GIVEN DATA Block Start

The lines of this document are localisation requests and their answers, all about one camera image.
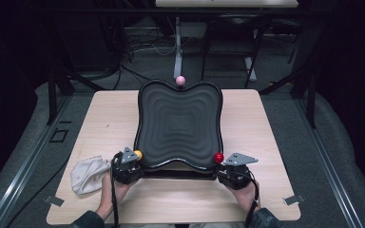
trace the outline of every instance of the light wood tabletop
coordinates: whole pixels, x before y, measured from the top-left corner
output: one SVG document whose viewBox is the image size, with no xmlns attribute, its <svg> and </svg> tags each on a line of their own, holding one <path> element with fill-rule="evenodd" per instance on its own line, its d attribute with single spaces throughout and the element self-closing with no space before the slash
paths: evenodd
<svg viewBox="0 0 365 228">
<path fill-rule="evenodd" d="M 296 8 L 297 0 L 156 0 L 157 7 L 170 8 Z"/>
<path fill-rule="evenodd" d="M 251 89 L 223 90 L 221 135 L 225 158 L 239 152 L 259 159 L 247 164 L 260 184 L 261 205 L 281 220 L 300 217 L 294 195 L 259 94 Z M 138 91 L 99 91 L 90 104 L 78 139 L 51 205 L 49 224 L 70 224 L 95 210 L 101 191 L 77 195 L 70 172 L 78 161 L 95 156 L 111 160 L 126 146 L 133 148 L 139 121 Z M 141 179 L 119 205 L 120 223 L 190 223 L 244 221 L 233 195 L 218 180 Z M 107 223 L 113 222 L 111 215 Z"/>
</svg>

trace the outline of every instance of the black tray
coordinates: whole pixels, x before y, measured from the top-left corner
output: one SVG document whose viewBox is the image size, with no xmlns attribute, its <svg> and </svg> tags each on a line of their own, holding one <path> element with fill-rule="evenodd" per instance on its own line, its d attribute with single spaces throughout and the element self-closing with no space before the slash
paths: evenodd
<svg viewBox="0 0 365 228">
<path fill-rule="evenodd" d="M 216 85 L 201 81 L 176 87 L 150 81 L 140 89 L 138 105 L 134 149 L 144 154 L 139 165 L 147 177 L 215 178 L 213 157 L 223 150 L 222 94 Z M 173 162 L 186 164 L 190 171 L 161 170 Z"/>
</svg>

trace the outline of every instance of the person's hand
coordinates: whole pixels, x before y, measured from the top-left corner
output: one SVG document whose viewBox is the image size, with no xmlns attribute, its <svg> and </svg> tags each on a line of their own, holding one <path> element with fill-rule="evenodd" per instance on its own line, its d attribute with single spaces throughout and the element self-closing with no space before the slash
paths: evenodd
<svg viewBox="0 0 365 228">
<path fill-rule="evenodd" d="M 227 187 L 228 190 L 235 196 L 236 201 L 239 203 L 239 206 L 245 212 L 249 212 L 251 205 L 253 204 L 254 198 L 256 196 L 256 186 L 253 182 L 250 182 L 245 188 L 241 188 L 239 190 L 234 190 L 233 188 Z M 255 208 L 254 212 L 258 211 L 261 208 L 260 206 L 260 196 L 258 198 L 258 205 Z"/>
<path fill-rule="evenodd" d="M 130 184 L 123 184 L 114 181 L 115 197 L 117 198 L 117 203 L 120 203 L 129 188 L 136 183 L 132 182 Z M 97 215 L 99 215 L 103 220 L 106 220 L 112 212 L 112 194 L 111 194 L 111 175 L 109 171 L 105 173 L 102 179 L 102 197 L 100 199 L 100 205 L 96 210 Z"/>
</svg>

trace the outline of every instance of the sleeve
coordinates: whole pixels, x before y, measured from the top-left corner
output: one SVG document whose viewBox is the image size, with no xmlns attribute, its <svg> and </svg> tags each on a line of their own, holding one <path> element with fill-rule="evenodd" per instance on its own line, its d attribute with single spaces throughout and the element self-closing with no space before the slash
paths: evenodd
<svg viewBox="0 0 365 228">
<path fill-rule="evenodd" d="M 105 222 L 95 212 L 86 211 L 78 219 L 74 220 L 72 224 L 70 224 L 69 226 L 69 228 L 89 228 L 89 227 L 104 228 Z"/>
<path fill-rule="evenodd" d="M 251 228 L 281 228 L 283 223 L 277 219 L 268 209 L 261 208 L 253 214 Z"/>
</svg>

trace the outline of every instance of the controller
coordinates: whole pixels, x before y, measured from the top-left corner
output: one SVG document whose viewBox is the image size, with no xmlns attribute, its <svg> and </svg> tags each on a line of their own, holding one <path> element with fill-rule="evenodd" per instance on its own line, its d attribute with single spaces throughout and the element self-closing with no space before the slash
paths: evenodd
<svg viewBox="0 0 365 228">
<path fill-rule="evenodd" d="M 129 184 L 144 176 L 144 170 L 137 162 L 142 158 L 142 152 L 132 151 L 128 147 L 117 153 L 111 160 L 111 178 L 123 184 Z"/>
<path fill-rule="evenodd" d="M 219 164 L 217 170 L 219 182 L 234 190 L 246 187 L 253 180 L 252 173 L 246 164 L 258 161 L 258 159 L 237 152 L 225 161 L 223 161 L 223 154 L 217 153 L 214 160 Z"/>
</svg>

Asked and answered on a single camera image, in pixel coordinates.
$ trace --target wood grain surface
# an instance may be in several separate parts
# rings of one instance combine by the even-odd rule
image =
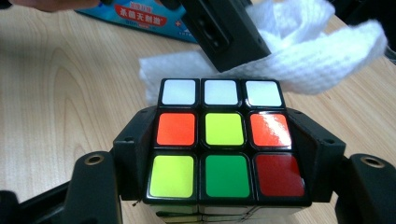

GIVEN DATA Block End

### [ABOUT THIS EXERCISE]
Note each line of the material holding "camera" and copy it out.

### [RESPONSE]
The lines of this document are localisation requests and their answers, all about one camera image.
Asked and answered on a single camera image, in pixel coordinates.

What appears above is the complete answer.